Really curious about the tool they used to quantify "toxicity/disruptive" comments. My initial suspicion would be that political commentary, regardless of human-perceived toxicity, might be biased toward "toxic" by an automated sentiment analysis.

In short: I am suspicious that automated tooling exists to reliably distinguish between toxic and non-toxic political discourse.

[–] [email protected] 9 points 11 months ago* (last edited 11 months ago) (1 children)

We also have to deal with the fact that toxicity has become an almost meaningless label. The way we seem to apply it now, feels like we'd say there was a lot of "toxicity" around the time of the Civil Rights Movement, too.

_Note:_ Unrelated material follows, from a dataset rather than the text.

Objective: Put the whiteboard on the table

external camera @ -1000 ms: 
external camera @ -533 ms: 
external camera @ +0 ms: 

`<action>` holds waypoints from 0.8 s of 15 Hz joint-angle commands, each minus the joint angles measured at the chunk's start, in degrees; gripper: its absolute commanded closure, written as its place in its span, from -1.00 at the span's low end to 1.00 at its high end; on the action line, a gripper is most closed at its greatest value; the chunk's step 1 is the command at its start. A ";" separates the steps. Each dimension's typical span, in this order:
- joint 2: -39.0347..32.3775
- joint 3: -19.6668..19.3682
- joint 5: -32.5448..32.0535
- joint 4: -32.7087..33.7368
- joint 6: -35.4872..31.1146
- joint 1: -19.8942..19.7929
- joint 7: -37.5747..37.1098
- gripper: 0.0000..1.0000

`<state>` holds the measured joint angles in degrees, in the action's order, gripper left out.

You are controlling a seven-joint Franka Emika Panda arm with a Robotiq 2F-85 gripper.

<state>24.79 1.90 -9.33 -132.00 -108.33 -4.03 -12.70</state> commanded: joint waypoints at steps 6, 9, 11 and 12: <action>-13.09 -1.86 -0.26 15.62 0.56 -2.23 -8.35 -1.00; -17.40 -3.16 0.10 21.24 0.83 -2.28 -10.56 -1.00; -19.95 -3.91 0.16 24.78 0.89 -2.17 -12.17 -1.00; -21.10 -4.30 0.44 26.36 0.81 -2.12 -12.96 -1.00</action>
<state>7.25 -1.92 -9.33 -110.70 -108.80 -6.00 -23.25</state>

Or even the Civil War.

We've conflated "angry, hateful, bitter, disruptive, belittling" with "caring enough to get upset". There's been study after study trying to blame social media for the rise in "political toxicity", and every last single one of them seems to want to sweetly ignore the context of the moment in time we're living in.

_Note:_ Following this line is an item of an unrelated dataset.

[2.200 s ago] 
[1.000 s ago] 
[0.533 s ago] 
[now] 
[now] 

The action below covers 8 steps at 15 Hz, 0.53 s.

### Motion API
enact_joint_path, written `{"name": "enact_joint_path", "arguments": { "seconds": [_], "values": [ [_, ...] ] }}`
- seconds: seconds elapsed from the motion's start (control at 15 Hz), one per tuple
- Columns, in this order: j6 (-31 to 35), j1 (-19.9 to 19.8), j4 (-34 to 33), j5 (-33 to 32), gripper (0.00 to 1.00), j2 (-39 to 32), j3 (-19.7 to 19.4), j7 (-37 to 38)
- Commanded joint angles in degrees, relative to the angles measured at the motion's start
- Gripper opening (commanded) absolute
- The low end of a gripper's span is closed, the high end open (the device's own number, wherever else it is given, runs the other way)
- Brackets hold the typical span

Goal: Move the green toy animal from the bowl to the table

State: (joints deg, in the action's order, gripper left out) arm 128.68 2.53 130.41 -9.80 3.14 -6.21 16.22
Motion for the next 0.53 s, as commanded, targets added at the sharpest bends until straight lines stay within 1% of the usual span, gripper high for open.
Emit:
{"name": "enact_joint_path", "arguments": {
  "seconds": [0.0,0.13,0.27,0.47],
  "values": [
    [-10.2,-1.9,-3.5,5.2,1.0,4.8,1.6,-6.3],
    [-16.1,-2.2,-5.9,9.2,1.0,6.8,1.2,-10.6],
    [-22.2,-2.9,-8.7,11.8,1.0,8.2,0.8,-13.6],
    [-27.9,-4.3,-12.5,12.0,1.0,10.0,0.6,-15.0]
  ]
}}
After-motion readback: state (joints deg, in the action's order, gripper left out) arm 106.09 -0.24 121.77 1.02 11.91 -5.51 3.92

People are acting volatile because there are a lot of volatile events happening that directly affect people's lives. And all these high-minded discussions about how people online are so mean and rude, or how people don't listen to each other anymore, consistently sidestep that very crucial piece of context.

So I ask, what do we mean by "toxic"? Because I have a strong feeling a good deal of women were being real "toxic" on June 24 2022. Why is the story not about why? And why does that deserve to be grouped in with the same toxicity comes from the people responsible?

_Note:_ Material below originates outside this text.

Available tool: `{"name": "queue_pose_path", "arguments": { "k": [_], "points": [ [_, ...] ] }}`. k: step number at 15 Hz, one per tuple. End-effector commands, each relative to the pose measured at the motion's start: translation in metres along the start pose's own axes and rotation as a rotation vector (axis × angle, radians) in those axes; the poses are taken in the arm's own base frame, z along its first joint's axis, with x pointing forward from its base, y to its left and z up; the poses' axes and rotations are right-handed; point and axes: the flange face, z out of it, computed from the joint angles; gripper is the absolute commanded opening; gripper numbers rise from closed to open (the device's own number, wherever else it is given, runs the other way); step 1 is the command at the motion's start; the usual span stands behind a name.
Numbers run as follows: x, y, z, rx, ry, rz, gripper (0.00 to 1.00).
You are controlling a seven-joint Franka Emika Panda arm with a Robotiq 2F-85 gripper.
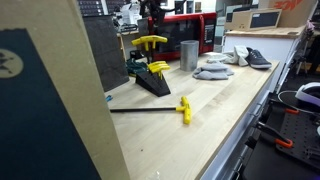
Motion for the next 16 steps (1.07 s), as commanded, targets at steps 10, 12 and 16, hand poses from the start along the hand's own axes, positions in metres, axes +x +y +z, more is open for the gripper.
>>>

[–] thepiggz 2 points 11 months ago (1 children)

I think you’re onto something saying toxic is a pretty unspecific term to use when talking about such things. Maybe it would be a better conversation to ask: when do the ends justify the means?

[–] [email protected] 5 points 11 months ago (2 children)

I'll even step the conversation back a hot second to: do the means even result in the desired ends?

I'd argue (supported by every study ever done on the subject), that it doesn't. The issue isn't that you haven't called your MAGA uncle a hillbilly redneck enough. No matter how many times you get called a woke liberal snowflake, I don't think you're going to genuinely re-think your position on building a wall.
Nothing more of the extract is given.